Elizabeth Warren Has a Plan for Everything — Except Health Care

Elizabeth Warren has come out strong for a slew of progressive policy proposals. So why hasn’t she come out strong for Medicare for All?

Gage Skidmore / Flickr


In a recent MSNBC town hall, Elizabeth Warren put her policy platform on full display. Through emotional, personal anecdotes and with a depth of understanding, Warren gave the impression of a candidate well-aware of the problems faced by working Americans and armed with the policies needed to solve them. She detailed her plans to achieve universal childcare, cancel the bulk of existing student debt, and create over a million green jobs by progressively taxing the richest Americans. She boldly criticized Joe Biden’s conservative record and decried the greed of large corporations.

The performance supported Warren’s reputation as a candidate with a “plan for everything” — a reputation emphasized repeatedly by MSNBC moderator Chris Hayes throughout the event.
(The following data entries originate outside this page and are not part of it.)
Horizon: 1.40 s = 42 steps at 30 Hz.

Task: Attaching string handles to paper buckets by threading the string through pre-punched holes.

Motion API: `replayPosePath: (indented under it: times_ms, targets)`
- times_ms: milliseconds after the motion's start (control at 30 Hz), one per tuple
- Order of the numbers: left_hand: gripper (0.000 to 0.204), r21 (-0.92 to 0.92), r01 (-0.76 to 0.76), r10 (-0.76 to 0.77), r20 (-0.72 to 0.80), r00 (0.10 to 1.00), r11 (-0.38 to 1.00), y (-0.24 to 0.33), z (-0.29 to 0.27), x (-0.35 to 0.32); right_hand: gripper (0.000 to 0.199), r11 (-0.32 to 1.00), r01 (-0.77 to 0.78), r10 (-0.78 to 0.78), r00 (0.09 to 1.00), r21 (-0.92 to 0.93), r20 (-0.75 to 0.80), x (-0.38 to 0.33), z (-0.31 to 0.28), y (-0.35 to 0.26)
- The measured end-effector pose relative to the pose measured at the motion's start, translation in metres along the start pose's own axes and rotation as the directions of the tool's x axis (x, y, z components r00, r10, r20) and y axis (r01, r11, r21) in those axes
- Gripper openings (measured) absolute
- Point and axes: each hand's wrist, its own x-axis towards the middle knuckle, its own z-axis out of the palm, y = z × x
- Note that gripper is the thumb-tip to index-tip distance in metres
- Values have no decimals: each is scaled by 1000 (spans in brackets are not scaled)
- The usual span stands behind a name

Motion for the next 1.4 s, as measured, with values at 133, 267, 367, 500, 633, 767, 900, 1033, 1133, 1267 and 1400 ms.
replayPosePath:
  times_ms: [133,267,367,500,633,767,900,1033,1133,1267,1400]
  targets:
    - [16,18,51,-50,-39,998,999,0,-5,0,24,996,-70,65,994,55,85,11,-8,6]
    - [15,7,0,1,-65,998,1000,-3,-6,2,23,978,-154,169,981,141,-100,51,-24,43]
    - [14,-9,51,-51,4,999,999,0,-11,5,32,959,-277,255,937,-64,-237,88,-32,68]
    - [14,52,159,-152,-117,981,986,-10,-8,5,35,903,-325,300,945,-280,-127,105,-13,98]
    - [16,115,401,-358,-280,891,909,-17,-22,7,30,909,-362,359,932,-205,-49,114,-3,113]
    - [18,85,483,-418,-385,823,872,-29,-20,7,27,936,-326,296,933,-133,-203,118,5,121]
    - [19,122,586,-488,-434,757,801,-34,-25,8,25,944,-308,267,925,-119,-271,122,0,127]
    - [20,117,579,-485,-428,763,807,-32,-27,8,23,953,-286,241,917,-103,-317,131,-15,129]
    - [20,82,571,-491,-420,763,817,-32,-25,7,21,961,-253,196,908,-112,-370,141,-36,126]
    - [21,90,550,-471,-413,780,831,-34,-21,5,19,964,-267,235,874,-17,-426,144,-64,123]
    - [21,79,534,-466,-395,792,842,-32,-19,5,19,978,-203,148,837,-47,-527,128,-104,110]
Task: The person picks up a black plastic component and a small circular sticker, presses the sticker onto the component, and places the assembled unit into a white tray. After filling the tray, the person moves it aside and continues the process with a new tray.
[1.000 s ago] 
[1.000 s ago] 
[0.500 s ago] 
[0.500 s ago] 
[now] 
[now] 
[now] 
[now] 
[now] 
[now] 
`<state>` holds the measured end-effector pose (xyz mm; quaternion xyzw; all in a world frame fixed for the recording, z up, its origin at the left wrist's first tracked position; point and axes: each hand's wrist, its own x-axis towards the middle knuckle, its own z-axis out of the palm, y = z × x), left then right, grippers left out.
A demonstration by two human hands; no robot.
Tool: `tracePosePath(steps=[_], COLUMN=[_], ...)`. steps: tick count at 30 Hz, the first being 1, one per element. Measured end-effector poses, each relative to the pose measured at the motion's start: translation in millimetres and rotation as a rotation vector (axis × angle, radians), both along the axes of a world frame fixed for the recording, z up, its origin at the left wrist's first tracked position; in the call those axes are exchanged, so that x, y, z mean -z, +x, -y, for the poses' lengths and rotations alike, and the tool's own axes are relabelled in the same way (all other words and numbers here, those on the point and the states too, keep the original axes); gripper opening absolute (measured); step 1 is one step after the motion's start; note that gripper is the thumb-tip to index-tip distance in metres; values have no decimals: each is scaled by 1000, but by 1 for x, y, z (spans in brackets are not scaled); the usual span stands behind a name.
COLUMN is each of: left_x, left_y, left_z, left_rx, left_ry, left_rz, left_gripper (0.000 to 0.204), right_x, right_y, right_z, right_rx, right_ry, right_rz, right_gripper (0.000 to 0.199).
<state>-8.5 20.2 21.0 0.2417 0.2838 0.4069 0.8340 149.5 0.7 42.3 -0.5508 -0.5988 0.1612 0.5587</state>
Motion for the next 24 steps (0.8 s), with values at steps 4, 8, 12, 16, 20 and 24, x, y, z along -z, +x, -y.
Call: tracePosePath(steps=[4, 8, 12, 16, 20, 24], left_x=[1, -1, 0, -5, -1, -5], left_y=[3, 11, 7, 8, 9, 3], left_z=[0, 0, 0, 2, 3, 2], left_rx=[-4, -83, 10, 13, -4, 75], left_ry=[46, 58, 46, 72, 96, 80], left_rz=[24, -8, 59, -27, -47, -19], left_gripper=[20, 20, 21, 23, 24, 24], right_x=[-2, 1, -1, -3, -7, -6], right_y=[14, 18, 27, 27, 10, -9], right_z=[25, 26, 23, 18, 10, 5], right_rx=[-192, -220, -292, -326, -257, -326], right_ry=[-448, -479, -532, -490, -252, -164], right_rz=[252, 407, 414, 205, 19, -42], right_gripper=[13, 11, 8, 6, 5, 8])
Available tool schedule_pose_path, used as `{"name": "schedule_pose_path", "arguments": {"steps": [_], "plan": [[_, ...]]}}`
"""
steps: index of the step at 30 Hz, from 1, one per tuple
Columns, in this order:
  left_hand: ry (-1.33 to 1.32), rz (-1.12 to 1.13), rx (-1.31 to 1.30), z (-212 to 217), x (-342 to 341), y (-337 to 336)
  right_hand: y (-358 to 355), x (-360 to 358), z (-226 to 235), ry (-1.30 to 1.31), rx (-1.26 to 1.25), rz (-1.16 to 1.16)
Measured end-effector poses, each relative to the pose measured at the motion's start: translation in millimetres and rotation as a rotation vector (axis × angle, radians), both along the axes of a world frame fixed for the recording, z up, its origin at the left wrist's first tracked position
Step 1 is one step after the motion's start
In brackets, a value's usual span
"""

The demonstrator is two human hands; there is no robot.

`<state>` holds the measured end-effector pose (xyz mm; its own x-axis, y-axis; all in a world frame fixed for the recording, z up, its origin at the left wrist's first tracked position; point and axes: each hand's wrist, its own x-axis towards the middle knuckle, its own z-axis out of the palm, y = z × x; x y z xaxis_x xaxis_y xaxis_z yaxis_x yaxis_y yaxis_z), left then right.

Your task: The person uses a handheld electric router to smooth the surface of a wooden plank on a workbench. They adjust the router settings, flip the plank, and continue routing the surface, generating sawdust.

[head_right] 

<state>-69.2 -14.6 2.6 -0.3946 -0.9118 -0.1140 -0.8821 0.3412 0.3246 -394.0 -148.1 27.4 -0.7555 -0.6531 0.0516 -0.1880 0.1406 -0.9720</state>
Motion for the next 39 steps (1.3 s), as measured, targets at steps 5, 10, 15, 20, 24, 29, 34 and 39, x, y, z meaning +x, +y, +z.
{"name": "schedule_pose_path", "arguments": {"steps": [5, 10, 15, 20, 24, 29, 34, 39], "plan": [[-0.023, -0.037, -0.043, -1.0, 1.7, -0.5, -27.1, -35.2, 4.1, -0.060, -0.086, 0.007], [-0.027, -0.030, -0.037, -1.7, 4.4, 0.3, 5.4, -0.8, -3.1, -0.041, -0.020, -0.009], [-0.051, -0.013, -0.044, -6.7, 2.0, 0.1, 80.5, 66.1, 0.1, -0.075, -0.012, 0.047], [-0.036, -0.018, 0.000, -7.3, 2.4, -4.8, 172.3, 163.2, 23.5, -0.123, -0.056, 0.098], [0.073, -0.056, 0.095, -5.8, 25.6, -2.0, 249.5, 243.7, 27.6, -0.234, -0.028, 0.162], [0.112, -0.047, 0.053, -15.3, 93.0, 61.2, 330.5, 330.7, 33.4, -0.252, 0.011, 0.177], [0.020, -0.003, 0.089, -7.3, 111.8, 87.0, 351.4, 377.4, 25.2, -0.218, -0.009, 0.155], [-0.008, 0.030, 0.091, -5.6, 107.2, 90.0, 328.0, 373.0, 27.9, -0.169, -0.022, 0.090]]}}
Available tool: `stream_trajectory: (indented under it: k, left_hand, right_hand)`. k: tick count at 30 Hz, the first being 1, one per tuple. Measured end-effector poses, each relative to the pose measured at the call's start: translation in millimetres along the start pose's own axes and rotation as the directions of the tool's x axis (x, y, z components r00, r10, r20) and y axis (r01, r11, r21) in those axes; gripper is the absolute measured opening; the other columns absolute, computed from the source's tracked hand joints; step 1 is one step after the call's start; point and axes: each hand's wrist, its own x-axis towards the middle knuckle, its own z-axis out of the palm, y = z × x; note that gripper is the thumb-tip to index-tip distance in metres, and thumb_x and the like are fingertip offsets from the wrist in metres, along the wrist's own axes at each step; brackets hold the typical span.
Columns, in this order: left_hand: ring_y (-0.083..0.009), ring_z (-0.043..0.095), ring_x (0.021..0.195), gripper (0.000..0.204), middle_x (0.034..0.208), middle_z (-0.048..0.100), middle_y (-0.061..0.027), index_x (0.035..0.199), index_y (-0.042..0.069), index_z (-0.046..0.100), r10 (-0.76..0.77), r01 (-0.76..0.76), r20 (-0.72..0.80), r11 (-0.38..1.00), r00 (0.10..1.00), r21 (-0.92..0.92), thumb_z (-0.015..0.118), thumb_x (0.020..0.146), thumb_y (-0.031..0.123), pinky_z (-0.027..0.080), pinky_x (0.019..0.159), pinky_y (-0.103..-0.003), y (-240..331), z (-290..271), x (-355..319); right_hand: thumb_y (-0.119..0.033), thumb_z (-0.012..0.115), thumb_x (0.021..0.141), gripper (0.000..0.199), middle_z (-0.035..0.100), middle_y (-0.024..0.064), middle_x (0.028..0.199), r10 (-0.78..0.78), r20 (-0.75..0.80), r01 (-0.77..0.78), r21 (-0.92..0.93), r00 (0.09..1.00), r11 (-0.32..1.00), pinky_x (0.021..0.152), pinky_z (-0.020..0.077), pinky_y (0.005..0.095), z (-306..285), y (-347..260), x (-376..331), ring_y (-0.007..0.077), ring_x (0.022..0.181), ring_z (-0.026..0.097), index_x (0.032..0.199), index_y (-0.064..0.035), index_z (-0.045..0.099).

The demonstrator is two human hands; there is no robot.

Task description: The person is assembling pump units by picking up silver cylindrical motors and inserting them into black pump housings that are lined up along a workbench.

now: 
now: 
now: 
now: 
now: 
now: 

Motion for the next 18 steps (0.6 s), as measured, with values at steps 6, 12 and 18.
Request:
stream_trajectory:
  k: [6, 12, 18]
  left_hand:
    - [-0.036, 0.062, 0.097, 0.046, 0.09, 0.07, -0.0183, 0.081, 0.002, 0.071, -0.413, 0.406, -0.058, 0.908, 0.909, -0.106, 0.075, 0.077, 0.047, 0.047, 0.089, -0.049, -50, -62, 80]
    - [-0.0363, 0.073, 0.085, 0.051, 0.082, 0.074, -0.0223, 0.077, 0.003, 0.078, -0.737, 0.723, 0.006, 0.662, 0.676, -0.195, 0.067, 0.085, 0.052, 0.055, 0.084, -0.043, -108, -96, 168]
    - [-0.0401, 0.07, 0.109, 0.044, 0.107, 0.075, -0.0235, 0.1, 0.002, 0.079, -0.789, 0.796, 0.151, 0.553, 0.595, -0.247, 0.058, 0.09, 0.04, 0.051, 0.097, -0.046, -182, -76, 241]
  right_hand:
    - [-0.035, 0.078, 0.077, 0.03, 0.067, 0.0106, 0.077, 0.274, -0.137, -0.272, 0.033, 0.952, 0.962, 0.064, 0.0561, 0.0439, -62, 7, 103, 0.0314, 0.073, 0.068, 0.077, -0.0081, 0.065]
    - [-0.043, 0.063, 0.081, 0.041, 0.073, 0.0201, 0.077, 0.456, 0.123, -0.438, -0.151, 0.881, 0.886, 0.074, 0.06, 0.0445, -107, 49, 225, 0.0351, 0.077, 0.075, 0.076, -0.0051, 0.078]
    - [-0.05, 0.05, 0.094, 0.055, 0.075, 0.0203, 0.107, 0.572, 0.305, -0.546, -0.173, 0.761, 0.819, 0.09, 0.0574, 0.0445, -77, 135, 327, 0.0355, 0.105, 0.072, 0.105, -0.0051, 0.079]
Taken as a whole, however, the town hall revealed an alarming gap in Warren’s policy repertoire, one that has gone mostly ignored to this point in the campaign: she has no plan for fixing the broken US health care system.

Warren had several opportunities in the town hall to address the health care crisis. Instead, she avoided the topic almost entirely. Even when discussing issues directly related to health care like repealing the Hyde Amendment and improving access to hearing aides, she neglected to propose a comprehensive policy solution.